AIM OF THE EXERCISE: Determine which lines of the records include the word "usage", and copy them.

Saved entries
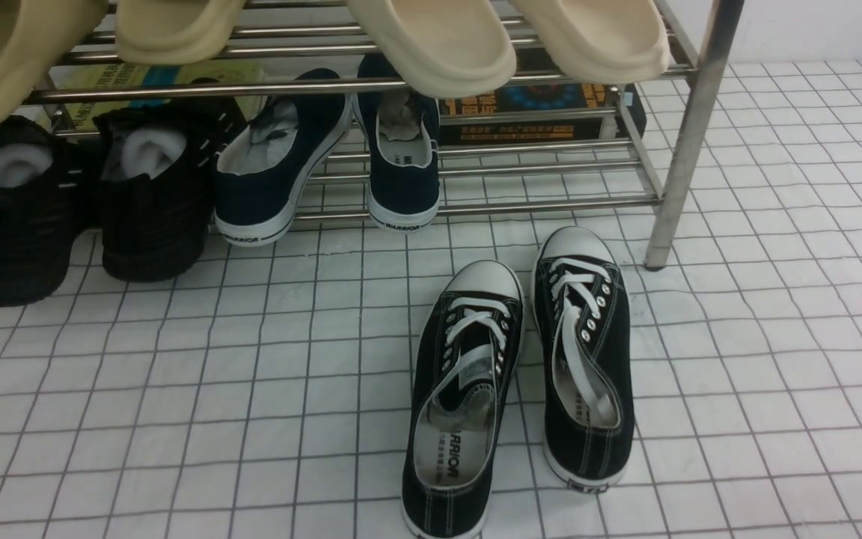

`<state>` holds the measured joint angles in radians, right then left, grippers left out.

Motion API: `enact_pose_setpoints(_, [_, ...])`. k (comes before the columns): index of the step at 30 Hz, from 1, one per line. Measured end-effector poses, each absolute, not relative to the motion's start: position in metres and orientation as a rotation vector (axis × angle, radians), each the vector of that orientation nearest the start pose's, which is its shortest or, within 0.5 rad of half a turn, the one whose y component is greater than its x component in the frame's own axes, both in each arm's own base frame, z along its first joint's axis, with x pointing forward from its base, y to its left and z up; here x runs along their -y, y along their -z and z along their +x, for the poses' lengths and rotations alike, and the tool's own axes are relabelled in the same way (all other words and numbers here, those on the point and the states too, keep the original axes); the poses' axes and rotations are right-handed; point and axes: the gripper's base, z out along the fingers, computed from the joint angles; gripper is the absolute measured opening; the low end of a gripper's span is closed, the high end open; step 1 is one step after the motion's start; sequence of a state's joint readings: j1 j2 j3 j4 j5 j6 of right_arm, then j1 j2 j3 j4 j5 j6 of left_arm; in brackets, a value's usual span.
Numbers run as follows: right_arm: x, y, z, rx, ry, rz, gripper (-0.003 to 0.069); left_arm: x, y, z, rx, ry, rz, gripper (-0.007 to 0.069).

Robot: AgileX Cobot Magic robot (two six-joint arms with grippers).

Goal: Take the shoes off the shelf with your hand from the white checkered tablecloth.
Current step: 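Set the held shoe down on the floor in front of the rack with the left gripper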

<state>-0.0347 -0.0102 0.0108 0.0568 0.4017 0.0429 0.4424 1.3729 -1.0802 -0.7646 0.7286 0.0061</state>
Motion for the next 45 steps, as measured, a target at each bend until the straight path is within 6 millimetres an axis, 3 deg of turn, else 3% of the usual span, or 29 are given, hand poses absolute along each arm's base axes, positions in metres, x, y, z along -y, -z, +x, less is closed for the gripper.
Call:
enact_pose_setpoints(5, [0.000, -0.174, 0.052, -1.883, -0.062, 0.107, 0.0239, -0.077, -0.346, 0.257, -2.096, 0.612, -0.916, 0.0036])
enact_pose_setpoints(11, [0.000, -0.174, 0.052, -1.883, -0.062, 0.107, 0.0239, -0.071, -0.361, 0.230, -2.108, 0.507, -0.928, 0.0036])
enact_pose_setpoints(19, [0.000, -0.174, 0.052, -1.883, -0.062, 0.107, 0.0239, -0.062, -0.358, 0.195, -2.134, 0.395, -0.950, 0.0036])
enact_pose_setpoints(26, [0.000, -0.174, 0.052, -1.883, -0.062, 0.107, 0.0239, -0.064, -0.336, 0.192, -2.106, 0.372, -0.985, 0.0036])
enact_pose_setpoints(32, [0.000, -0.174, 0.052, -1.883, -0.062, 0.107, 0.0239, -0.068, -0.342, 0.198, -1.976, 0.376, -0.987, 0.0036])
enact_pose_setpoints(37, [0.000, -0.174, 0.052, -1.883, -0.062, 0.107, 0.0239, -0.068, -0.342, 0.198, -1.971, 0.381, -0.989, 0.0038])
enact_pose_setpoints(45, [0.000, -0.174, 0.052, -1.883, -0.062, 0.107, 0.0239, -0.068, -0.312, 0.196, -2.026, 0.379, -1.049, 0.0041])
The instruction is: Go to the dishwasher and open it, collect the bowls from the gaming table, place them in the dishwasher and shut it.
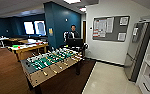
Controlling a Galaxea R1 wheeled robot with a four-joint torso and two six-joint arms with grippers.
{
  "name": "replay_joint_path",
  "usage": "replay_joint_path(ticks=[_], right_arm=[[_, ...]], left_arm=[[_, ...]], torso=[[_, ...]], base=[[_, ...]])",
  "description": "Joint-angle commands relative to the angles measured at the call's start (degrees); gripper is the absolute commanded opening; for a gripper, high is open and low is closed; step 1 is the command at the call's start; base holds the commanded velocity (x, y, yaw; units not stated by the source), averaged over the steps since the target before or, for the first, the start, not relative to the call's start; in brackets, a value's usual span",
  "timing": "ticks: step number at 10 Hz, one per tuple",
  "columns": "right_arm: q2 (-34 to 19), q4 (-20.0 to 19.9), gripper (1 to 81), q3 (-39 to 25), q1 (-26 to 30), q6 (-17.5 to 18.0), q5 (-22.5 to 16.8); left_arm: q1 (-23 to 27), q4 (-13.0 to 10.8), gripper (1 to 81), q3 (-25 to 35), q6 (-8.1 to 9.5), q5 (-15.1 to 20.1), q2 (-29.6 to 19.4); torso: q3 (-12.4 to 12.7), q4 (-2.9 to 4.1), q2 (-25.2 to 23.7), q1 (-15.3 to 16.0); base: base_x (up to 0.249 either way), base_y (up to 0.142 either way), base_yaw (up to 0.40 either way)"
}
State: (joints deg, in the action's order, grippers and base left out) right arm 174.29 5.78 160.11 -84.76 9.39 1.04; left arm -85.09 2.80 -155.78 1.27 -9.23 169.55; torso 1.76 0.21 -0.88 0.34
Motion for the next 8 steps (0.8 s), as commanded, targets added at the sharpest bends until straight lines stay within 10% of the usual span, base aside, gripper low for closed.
replay_joint_path(ticks=[1,8], right_arm=[[0.03,0.2,81.1,-0.25,3.58,-0.16,-2.71],[0.03,0.2,81.1,-0.25,3.58,-0.16,-2.71]], left_arm=[[3.66,-0.43,81.1,-0.31,-0.21,2.2,-0.34],[3.83,-0.34,81.1,-0.31,-0.21,2.2,-0.17]], torso=[[0.0,0.0,0.0,0.0],[0.0,0.0,0.0,0.0]], base=[[0.0,0.0,0.374],[0.0,0.0,0.346]])
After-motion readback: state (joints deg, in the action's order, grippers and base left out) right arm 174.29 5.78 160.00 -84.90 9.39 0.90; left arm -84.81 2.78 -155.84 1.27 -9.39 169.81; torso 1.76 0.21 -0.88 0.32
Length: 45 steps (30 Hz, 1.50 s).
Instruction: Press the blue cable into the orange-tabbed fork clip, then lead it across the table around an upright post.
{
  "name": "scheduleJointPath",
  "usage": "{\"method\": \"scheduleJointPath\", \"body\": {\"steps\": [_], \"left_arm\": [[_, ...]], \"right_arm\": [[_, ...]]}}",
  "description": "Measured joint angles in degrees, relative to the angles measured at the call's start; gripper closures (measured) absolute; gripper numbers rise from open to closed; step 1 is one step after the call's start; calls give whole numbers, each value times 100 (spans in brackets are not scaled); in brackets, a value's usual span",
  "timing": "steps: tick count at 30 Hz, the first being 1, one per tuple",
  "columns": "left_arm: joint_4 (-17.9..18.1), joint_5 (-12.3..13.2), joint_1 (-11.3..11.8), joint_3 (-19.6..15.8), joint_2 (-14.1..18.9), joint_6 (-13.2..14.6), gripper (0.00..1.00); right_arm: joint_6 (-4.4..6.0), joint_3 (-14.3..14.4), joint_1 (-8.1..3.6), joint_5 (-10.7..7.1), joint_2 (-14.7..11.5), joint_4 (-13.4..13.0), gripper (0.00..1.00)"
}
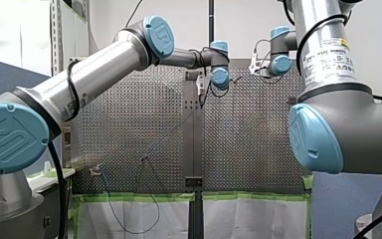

TASK RESULT:
  "usage": "replay_joint_path(ticks=[_], right_arm=[[_, ...]], left_arm=[[_, ...]], torso=[[_, ...]], base=[[_, ...]])",
  "usage": "{\"method\": \"scheduleJointPath\", \"body\": {\"steps\": [_], \"left_arm\": [[_, ...]], \"right_arm\": [[_, ...]]}}",

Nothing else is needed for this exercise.